As a runner, you likely already know exercise — especially something like running that allows you to get out in nature and out of your own head for a while — makes you feel better, physically, mentally and emotionally. Now, a new study backs up the notion that regular exercise alleviates feelings of depression and anger. Lead researcher and clinical social worker Kathleen McIntyre headed the study while sticking to her usual running routine and counseling patients at the same time. She agrees with the study’s results: Exercise makes it easier for her to do her job, as she counsels patients dealing with the fallout from the coronavirus pandemic.

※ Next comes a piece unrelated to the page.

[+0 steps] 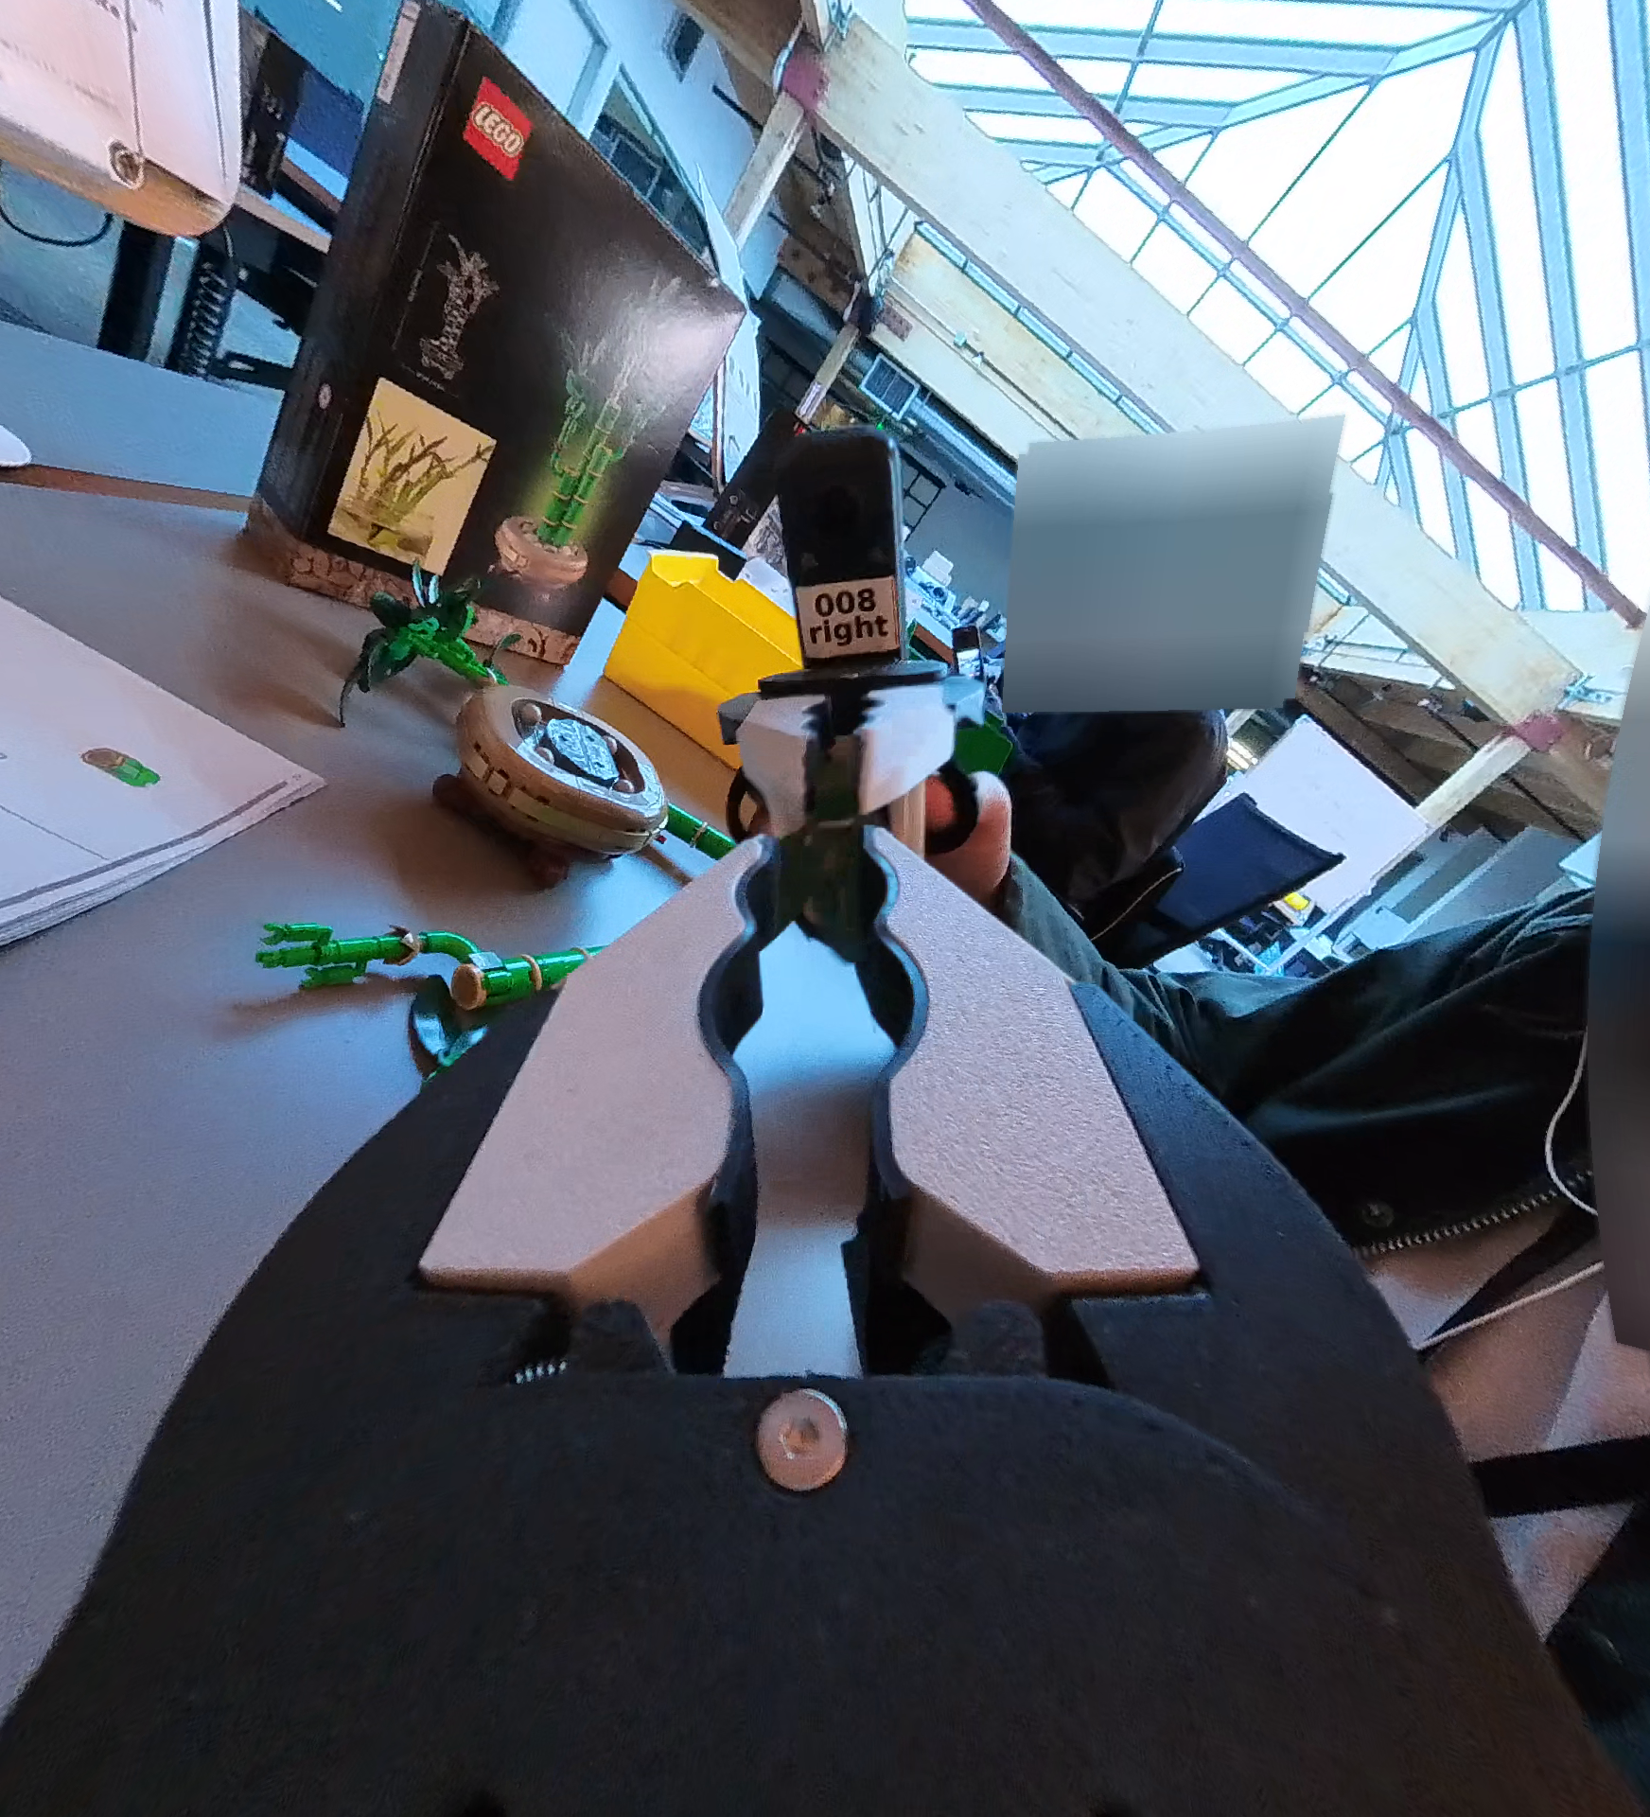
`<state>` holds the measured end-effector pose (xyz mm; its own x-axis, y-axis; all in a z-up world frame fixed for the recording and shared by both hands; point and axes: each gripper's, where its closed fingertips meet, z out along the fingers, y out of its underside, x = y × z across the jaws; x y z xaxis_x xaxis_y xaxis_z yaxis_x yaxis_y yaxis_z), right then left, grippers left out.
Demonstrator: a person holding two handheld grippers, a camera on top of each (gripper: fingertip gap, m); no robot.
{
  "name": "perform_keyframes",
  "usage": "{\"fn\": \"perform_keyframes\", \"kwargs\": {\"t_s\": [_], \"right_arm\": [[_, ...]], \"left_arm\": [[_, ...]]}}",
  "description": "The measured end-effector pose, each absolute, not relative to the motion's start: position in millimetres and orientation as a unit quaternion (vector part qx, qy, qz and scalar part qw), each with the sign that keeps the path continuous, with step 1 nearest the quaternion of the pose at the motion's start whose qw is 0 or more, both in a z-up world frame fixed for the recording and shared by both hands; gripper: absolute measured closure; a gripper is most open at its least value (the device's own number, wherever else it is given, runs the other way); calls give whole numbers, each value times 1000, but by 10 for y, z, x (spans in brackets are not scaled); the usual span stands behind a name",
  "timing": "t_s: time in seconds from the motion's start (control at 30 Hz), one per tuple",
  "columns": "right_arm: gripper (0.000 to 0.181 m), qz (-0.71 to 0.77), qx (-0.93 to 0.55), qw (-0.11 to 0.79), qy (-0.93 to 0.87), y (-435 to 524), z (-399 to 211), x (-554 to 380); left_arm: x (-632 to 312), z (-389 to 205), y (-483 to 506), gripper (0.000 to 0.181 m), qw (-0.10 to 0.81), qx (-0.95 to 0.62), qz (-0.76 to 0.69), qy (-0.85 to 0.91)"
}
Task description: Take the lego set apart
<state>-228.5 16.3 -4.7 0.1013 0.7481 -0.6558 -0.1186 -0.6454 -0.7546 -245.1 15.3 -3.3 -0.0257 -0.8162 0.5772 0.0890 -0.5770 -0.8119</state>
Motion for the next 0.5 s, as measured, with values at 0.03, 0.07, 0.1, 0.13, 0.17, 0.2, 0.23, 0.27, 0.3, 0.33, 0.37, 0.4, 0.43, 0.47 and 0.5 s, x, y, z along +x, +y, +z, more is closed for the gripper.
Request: {"fn": "perform_keyframes", "kwargs": {"t_s": [0.03,0.07,0.1,0.13,0.17,0.2,0.23,0.27,0.3,0.33,0.37,0.4,0.43,0.47,0.5], "right_arm": [[175,618,-663,343,-245,160,-85,-2298],[175,615,-667,340,-249,151,-108,-2311],[175,617,-666,335,-250,140,-114,-2322],[175,619,-667,331,-250,134,-122,-2330],[175,620,-667,328,-251,130,-134,-2337],[175,622,-667,324,-251,123,-140,-2343],[175,624,-666,320,-252,118,-147,-2350],[175,625,-667,317,-253,114,-157,-2356],[175,625,-668,313,-256,103,-170,-2364],[175,626,-667,311,-259,92,-172,-2373],[175,627,-666,311,-259,93,-172,-2376],[175,627,-666,310,-260,89,-176,-2379],[175,627,-666,309,-262,83,-177,-2381],[175,625,-666,310,-264,82,-180,-2382],[175,621,-668,311,-267,83,-189,-2383]], "left_arm": [[-2444,-21,145,165,349,-602,-654,297],[-2432,-36,150,163,349,-605,-652,295],[-2412,-77,148,161,348,-612,-644,299],[-2386,-114,128,160,345,-616,-638,309],[-2361,-139,102,160,340,-618,-634,319],[-2339,-160,85,161,337,-620,-629,325],[-2325,-180,71,163,335,-622,-625,331],[-2315,-194,60,166,334,-623,-622,336],[-2311,-196,49,168,333,-622,-622,339],[-2310,-198,39,170,331,-621,-624,341],[-2315,-194,34,171,330,-619,-626,341],[-2318,-192,29,172,328,-618,-628,341],[-2320,-193,23,172,326,-617,-630,342],[-2319,-197,21,172,324,-617,-630,342],[-2319,-200,24,172,325,-618,-629,341]]}}
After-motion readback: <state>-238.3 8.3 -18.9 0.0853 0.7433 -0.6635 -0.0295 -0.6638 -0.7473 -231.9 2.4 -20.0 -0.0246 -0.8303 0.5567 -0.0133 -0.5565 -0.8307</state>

The study is particularly noteworthy because while much of research around depression and exercise is conducted with a clinical population — those diagnosed with depression — this study was conducted with 119 men and women who have not been diagnosed with anger or depression. The study ran for three months and results showed a marked decrease in feelings of depression as well as anger. There have been other studies done on subclinical populations, but McIntyre notes this was the first of its kind to actually test and experiment rather than simply survey a population and analyze those results.

“We were looking for which negative emotions exercise change in normal people — your average, sedentary person who’s not depressed and doesn’t have chronic anger,” says McIntyre. “The ones who exercised actually significantly changed their levels of depression and hostility. Depression had decreased by 39% after 12 weeks of exercise. And then, we had them decondition — stop exercising — for four weeks and found the numbers crept back up, but they were still 27% lower than they were at the start of the study. So the effect lasts.”


How does it work? “Depression asks us to shrink our circle and isolate and not really do very much. It asks us to pare down our behaviors and get kind of narrow and very low energy,” explains McIntyre. We’ve all probably experienced this to some extent: When we’re feeling sad about something, getting out for a run doesn’t sound as good as chilling on the couch and watching TV. “But behavioral activation says to get out and run. Set your alarm, get out of bed, go out, it doesn’t matter if you don’t feel good. Just do something. Call that friend, start that exercise regimen. Because, in the course of living and reengaging with your life, you end up getting all these positive experiences back or even the chance for them to happen. You also get mastery to start to learn again. You can start to see, ‘Oh, you know what, I don’t feel so good about myself. But at least today I was able to run.’”


The good news, says McIntyre, is any dose of exercise is helpful. “I think there is no minimum,” she says. “It’s great if you have a specific goal that you’re training for, but really, anything is better than nothing. For our study, we aimed for 40 minutes, four times a week with a warmup and cooldown. But I know with other studies, they’ve found that literally any running at all — even running with a child to the school bus — significantly decreased mortality risk over the course of the lifespan. So I truly believe if we’re looking at general wellness, I don’t think that any exercises are too little. It’s always going to have an effect that’s positive.”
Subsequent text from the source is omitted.